Hypoxia-inducible factor (HIF) plays an essential role in hypoxic adaptation in various organisms. Callosobruchus chinensis, a common food storage pest, is highly adapted to hypoxic conditions, while the underlying mechanism of which is currently unclear. Here, we isolated, sequenced, and bioinformatically analyzed HIF1α from C. chinensis, then examined its mRNA and protein expression profiles under hypoxic conditions for various developmental stages and tissue types. The effects of environmental hypoxia on other genes in the HIF pathway response, aspartyl-hydroxylase (FIH) and prolyl hydroxylase (PHD), were also examined. We found that FIH and PHD were also highly conserved and that their expression varied with developmental stage, tissue type, and environmental hypoxia. Overall, hypoxia caused an increase in HIF1α and FIH mRNA expression, and a decrease in PHD mRNA expression, while expression of their proteins showed different in response to hypoxia. HIF1α protein levels increased, PHD and FIH protein levels decreased under hypoxic conditions, compared to normoxic conditions. This study has preliminarily investigated the bioinformation of C. chinensis HIF1α response relationship between HIF1α and its hydroxylases under normoxic and hypoxic conditions, which might provide important clues for future work on clarifying the mechanism of stored-product insect unique hypoxia adaption.

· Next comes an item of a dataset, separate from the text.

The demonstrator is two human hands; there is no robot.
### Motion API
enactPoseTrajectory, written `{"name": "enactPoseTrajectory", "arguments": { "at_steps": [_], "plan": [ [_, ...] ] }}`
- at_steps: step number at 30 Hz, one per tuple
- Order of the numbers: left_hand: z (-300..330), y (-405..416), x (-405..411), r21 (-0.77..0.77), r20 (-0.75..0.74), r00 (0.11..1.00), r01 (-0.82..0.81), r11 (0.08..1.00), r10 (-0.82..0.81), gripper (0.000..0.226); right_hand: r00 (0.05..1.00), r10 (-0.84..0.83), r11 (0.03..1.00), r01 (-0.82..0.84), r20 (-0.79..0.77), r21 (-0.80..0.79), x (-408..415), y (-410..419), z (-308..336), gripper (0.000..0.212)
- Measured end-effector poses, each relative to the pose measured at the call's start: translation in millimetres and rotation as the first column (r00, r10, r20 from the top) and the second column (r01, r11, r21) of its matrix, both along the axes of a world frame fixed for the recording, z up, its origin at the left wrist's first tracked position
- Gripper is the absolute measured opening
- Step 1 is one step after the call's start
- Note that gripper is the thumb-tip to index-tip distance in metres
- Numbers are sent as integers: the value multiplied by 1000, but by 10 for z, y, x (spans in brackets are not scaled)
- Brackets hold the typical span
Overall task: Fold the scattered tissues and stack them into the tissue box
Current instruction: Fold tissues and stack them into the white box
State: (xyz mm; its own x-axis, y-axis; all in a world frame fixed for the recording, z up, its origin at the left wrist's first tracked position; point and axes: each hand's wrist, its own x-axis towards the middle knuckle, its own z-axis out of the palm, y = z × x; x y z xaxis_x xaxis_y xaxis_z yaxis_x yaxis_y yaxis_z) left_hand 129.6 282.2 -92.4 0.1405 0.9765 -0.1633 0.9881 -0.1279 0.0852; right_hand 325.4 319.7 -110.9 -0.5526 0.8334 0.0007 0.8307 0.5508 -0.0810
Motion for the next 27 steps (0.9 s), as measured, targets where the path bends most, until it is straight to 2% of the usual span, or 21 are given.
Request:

Quantitative real-time PCR (qRT-PCR)

qRT-PCR was used to examine the expression levels of genes related to the HIF pathway in various tissues and developmental stages, as described previously. Briefly, 1 μg of total RNA was reverse-transcribed to cDNA using the PrimeScript™ RT reagent Kit with gDNA Eraser (Takara Bio). Three genes were amplified using SYBR Premix Ex Taq™ II Kit (Takara Bio) in a CFX connect Real-Time system (Bio-Rad, Hercules, CA, USA). β-actin was identified via RNA-Seq analysis and used as a reference gene. Primer specificity was examined by dissociation curve analysis; fold-change values were calculated using the 2^−ΔΔCt method (Schmittgen and Livak, 2008). Each experiment was performed in triplicate with two technical replicates. The primers used for qRT-PCR are presented in Table S4.

Western blot analysis 

Approximately 100 mg C. chinensis larvae or tissues were suspended in 1 mL of RIPA lysis buffer in 2 mL microtubes. The lysed tissues were then homogenized using a Tissue Lyser (Qiagen, Hilden, Germany) and centrifuged at 4°C, 12,000 rpm for 5 min; the protein-containing supernatant was used for downstream applications. The protein content of the supernatant was quantified using Bradford reagent (Bio-Rad). Then, 20 μg of protein suspended in loading buffer was analyzed by sodium dodecyl sulfate–polyacrylamide gel electrophoresis on 5% gels, followed by Western blotting onto a polyvinylidene difluoride (PVDF) membrane. The PVDF membrane containing the protein samples was washed three times with tris-buffered saline Tween-20 (TBST) buffer, and then incubated at 25°C for 2 h with the primary antibody anti-HIF1α (Boster, Pleasanton, CA, USA) at 1:500 dilution, with anti-glyceraldehyde 3-phosphate dehydrogenase (Boster) at 1:2,000 dilution used as a loading control. The membrane was washed three times with TBST buffer, and then incubated with the secondary antibodies anti-rabbit horseradish peroxidase (Jackson Immuno Research Laboratories, Inc., West Grove, PA, USA) and anti-mouse horseradish peroxidase (Jackson Immuno Research Laboratories, Inc.) at 1:2,000 dilution and 25°C for 2 h. The PVDF membrane was washed five times with TBST, and the protein bands were visualized using a hypersensitive chemiluminescence kit (Boster). The PVDF membrane with bound antibodies was transferred into a plastic bag in a darkroom for photographing, developing, and fixing.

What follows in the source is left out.